Tu es donc consciente de la réalité politique en Chine, mais si tu avais eu le choix, aurais-tu préféré vivre la crise sanitaire là-bas où les libertés individuelles et les droits de l’homme sont bafoués, ou bien en France où la situation est moins bien gérée ?

La Chine, très clairement la Chine. Je ne dis pas que je soutiens les idées loin de démocratiques du gouvernement chinois. Je suis consciente que tout n’est pas tout blanc, tout n’est pas tout noir, et que dans le cas de l’administration de Xi Jinping, de nombreuses choses nous ont été et nous seront éternellement cachées quant à l’origine et la gestion de cette crise. Mais dans le cas d’une pandémie mondiale, je pense que nous pouvons tous mettre de côté notre égoïsme et nos libertés pendant quelques semaines pour nous adapter et garantir le bien commun.


En août, des photos d’une fête aquatique organisée à Wuhan ont fait le tour du monde et suscité la polémique en faisant ressortir des propos xénophobes et anti-asiatiques. Que penses-tu de cela ?

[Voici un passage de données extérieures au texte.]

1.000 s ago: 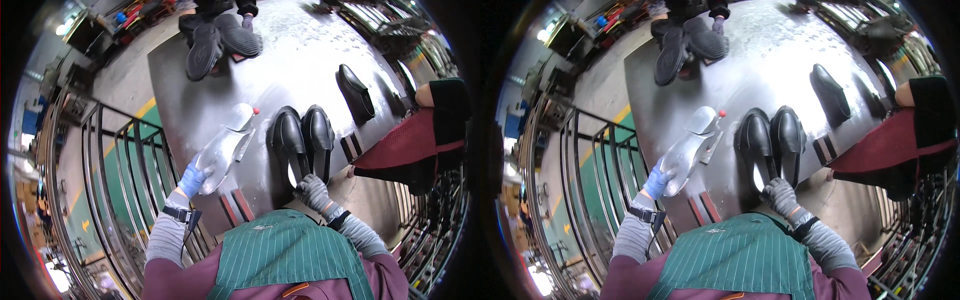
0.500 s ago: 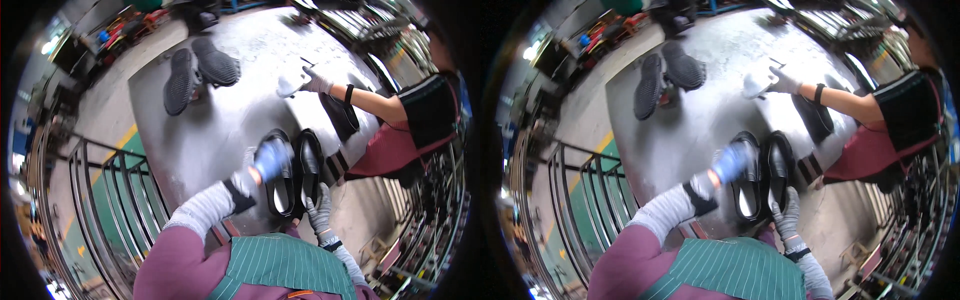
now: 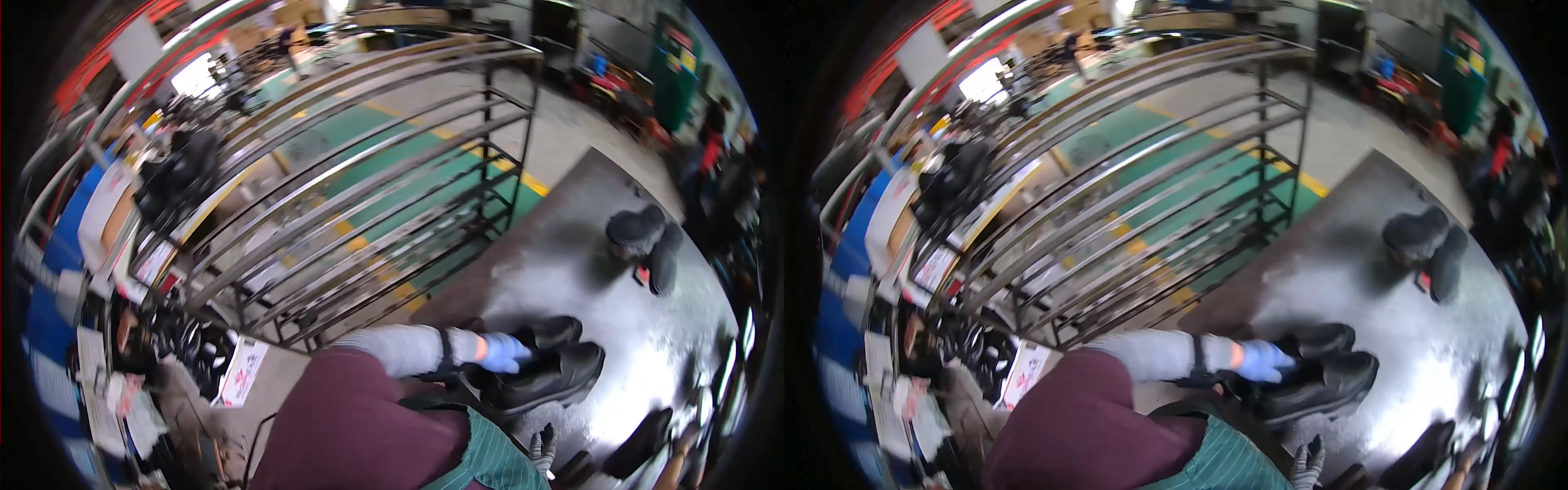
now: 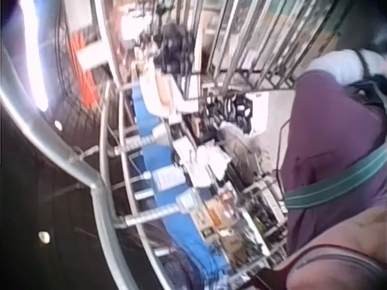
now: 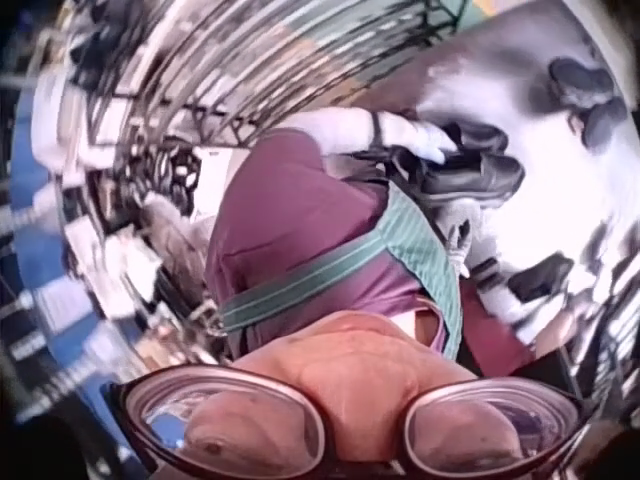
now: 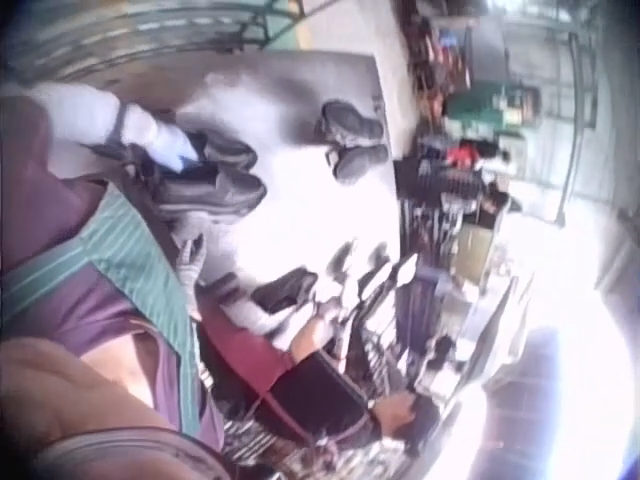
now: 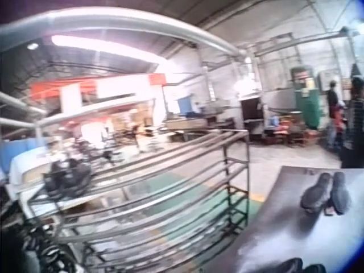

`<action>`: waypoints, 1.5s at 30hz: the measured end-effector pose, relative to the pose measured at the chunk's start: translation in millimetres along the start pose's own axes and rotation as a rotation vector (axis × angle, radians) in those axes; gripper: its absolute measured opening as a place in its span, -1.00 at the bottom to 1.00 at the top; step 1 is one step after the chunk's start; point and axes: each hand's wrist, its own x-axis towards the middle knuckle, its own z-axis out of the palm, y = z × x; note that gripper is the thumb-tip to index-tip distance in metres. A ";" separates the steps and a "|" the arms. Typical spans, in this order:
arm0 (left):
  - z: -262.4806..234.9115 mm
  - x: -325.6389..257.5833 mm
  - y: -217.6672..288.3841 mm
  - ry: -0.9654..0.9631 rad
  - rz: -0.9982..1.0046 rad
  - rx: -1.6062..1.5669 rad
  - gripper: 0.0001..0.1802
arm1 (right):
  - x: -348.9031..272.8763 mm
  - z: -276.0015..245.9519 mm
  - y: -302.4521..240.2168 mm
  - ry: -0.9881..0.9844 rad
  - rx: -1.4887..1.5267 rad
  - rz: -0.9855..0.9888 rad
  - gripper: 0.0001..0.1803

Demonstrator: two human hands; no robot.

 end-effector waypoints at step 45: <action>-212.8 423.2 -62.9 0.026 -0.178 -1.171 -0.45 | 431.9 -46.4 -268.9 0.570 0.336 0.270 -0.16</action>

Alors, pour être honnête, je n’en ai pas tellement entendu parler, mais oui, il y a eu beaucoup de cas de racisme au moment où la pandémie a atteint son pic. Je suis d’origine chinoise, j’ai la peau jaune, et je me rappelle que lors de mes derniers jours en France, les gens dans la rue me regardaient assez bizarrement. Cette réaction est compréhensible car dans ce genre de situation, les gens ont tendance à chercher un bouc émissaire, mais je pense que leurs propos restent tout de même inadmissibles. Mais ensuite, le virus s’est très rapidement propagé au sein de la population et ce n’était plus une question d’asiatique ou de non-asiatique, donc je pense que cette partie-là est derrière nous. Et quant à la polémique autour des fêtes de Wuhan, il faut se mettre à la place des gens et se dire que la crise n’a plus lieu d’être en Chine et qu’on ne peut forcément pas empêcher les gens de s’amuser.


Et aujourd’hui, que reste-t-il réellement de la crise ? Devez-vous encore porter un masque à l’école et dans les lieux publics ?

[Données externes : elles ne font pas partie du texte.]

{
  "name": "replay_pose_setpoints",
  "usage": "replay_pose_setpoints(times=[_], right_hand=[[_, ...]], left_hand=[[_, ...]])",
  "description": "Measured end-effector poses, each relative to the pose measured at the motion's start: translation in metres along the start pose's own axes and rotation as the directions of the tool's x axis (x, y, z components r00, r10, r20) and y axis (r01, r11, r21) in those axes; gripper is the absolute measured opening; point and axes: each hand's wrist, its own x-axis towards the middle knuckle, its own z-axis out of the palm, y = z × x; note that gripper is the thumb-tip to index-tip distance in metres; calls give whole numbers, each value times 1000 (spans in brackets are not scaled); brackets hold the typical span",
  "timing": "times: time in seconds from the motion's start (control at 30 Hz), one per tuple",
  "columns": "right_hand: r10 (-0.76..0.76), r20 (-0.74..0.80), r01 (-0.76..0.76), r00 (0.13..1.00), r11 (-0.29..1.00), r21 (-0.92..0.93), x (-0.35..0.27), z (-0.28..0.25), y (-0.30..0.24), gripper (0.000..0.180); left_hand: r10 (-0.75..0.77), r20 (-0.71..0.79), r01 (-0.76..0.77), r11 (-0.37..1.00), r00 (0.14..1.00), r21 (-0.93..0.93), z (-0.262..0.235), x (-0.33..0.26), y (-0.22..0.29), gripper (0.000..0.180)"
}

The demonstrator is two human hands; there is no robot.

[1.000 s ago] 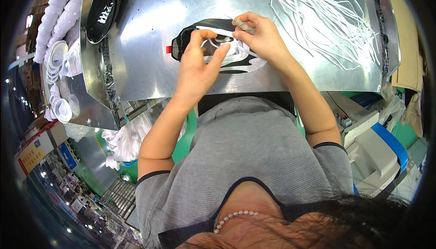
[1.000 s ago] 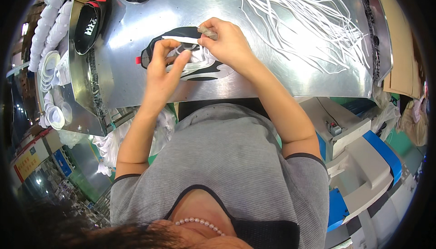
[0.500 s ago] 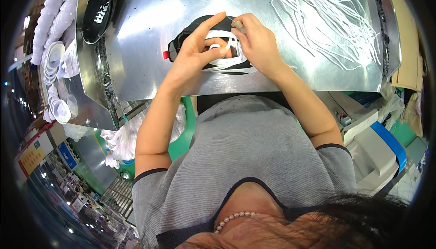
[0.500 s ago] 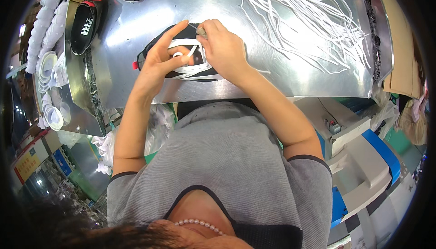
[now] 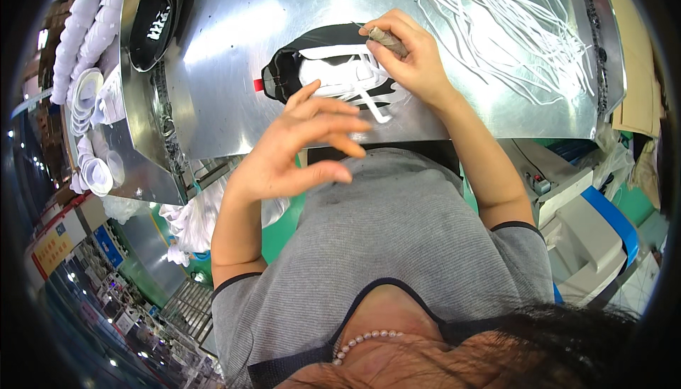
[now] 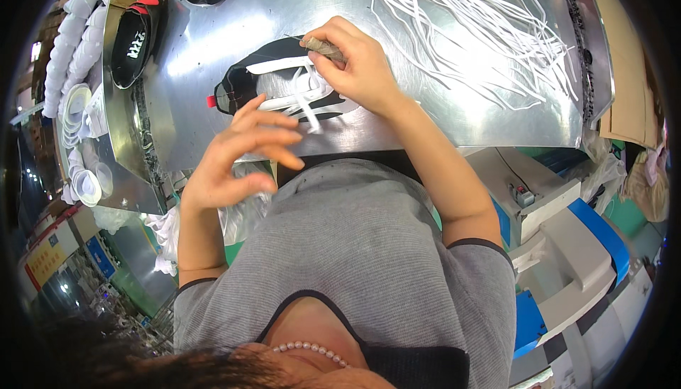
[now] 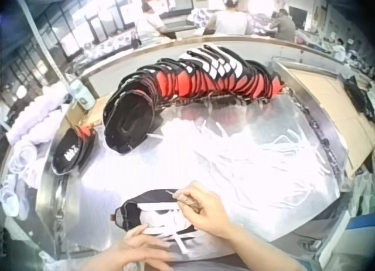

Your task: The person laces white shoelaces through the eyelets of a black and white sneaker on a metal workbench. They pull the laces through each eyelet, adjust the tension, and arrange the laces across the shoe's upper. The person repeats this process for a second shoe.

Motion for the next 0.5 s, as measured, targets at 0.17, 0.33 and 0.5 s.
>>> replay_pose_setpoints(times=[0.17, 0.33, 0.5], right_hand=[[105, -57, -106, 993, 994, -24, -11, -6, -18, 14], [117, 43, -96, 992, 937, -335, -54, -1, -42, 20], [212, -9, -209, 977, 955, -209, -51, 6, -47, 14]], left_hand=[[-10, -436, 184, 916, 900, 358, 8, -7, -12, 32], [-23, -460, 258, 853, 887, 455, 38, 14, -30, 22], [-66, -506, 254, 916, 860, 312, 42, 28, -41, 16]])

Non, en Chine le masque c’est fini. Depuis fin septembre, on nous prend la température dans la plupart des lieux publics comme l’école ou les centres commerciaux, mais les masques ne sont maintenant obligatoires que dans les infrastructures de santé (hôpitaux, cabinets médicaux, etc.) Ici, la vie a repris son cours depuis longtemps.